The Biggest Untold Reason for the Decline of Salmon | California Globe

Posted in Uncategorized | Leave a comment

Nuclear Energy, An Update

Good story about the greatest renewable energy source out there, from City Journal.

An excerpt.

“For almost a decade, supporters of nuclear power have been predicting a comeback for the beleaguered technology. “In recent years, some eco-pragmatists and climate scientists have begun touting the advantages of zero-carbon nuclear energy,” I wrote in City Journal in 2019. This movement of “pro-nuclear Greens,” as energy analyst Robert Bryce once dubbed them, has grown considerably since then. Many environmental groups have dropped their opposition to the technology. Nuclear power now commands bipartisan support in Congress, and the Trump and Biden administrations have both backed programs to develop and build next-generation reactors. Last fall, inveterate lefty Oliver Stone shocked audiences at the Venice Film Festival with a documentary, Nuclear, that makes a passionate case for the long-demonized power source.

“Russia’s February 2022 invasion of Ukraine gave nuclear power another boost. Deprived of Russian natural gas, Europe’s energy grid faced a crisis that has only partially abated, thanks in part to unseasonably warm weather. Most analysts pointed to Germany’s long-running campaign to retire its nuclear fleet while investing heavily in wind and solar power as especially reckless. When wind and solar proved unreliable, Germany desperately rushed to ramp up coal mining and natural-gas imports, emissions be damned. Spurred by Germany’s cautionary example—and by their own energy challenges—the U.K., France, South Korea, Japan, and other countries announced plans to increase their nuclear capabilities. “Nuclear power is making a comeback,” Fatih Birol, executive director of the International Energy Agency, announced last year.

“In the final days of 2022, a cold front across the central and eastern U.S. reminded many Americans of the need for reliable nuclear power. Two decades of subsidies for wind and solar power, combined with closures of coal and nuclear plants, have left the power grid vulnerable. Power companies in the Southeast couldn’t keep up with record demand and had to institute rolling blackouts. In the Northeast, the grid held—but just barely. In the Hudson Valley, where I live, Con Edison texted customers on Christmas Eve warning them to reduce their energy use or risk a blackout. Such warnings were almost unheard of prior to the 2021 shutdown of the Indian Point nuclear plant, which supplied about 25 percent of the New York City region’s electricity. Experts believe they could become commonplace as our power supply becomes less dependable.
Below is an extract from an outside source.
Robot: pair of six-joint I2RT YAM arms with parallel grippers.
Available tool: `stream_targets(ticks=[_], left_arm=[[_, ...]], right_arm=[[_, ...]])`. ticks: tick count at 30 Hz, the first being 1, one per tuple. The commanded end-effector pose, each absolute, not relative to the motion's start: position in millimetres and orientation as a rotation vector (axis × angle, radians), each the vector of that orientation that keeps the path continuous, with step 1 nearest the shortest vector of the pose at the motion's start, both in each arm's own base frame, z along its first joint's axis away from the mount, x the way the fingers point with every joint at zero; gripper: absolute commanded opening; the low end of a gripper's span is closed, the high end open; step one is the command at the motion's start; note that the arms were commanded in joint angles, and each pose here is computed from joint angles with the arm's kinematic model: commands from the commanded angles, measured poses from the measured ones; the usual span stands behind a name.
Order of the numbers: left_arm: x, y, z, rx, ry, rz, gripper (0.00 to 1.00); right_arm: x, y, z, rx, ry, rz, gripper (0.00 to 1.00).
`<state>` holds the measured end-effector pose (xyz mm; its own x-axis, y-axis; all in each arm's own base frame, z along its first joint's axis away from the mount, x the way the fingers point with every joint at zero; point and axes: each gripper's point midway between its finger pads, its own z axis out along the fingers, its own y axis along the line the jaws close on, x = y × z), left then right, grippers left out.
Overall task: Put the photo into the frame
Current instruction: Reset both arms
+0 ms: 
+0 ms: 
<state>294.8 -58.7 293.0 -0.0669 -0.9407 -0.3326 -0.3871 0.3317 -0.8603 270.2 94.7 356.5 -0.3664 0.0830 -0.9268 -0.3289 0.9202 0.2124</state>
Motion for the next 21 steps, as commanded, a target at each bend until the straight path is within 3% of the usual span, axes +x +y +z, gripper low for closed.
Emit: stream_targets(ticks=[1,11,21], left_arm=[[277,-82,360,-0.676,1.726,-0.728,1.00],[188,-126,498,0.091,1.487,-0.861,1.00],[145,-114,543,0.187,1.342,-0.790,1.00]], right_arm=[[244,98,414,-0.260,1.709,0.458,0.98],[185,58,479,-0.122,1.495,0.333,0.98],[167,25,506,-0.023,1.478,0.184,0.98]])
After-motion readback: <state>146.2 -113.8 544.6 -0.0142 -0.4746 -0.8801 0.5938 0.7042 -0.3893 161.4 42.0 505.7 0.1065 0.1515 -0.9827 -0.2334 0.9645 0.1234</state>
“The Christmas cold snap was a wakeup call,” energy analyst Meredith Angwin told me in an email exchange. Angwin is the author of Shorting the Grid, which argues that growing reliance on intermittent wind and solar power, combined with misguided regulatory reforms, has undermined grid reliability. Climate activists have long advocated an “electrify everything” policy: consumers should buy electric cars and switch to heat pumps and electric stoves instead of natural gas. But those same activists also advocate switching the power grid mostly to wind and solar power, which have proved incapable of meeting growing demand except under optimal conditions. “The ‘electrify everything’ movement is having an effect,” Angwin says, “which means that more and more such cold snaps will lead to emergencies of high electricity use.”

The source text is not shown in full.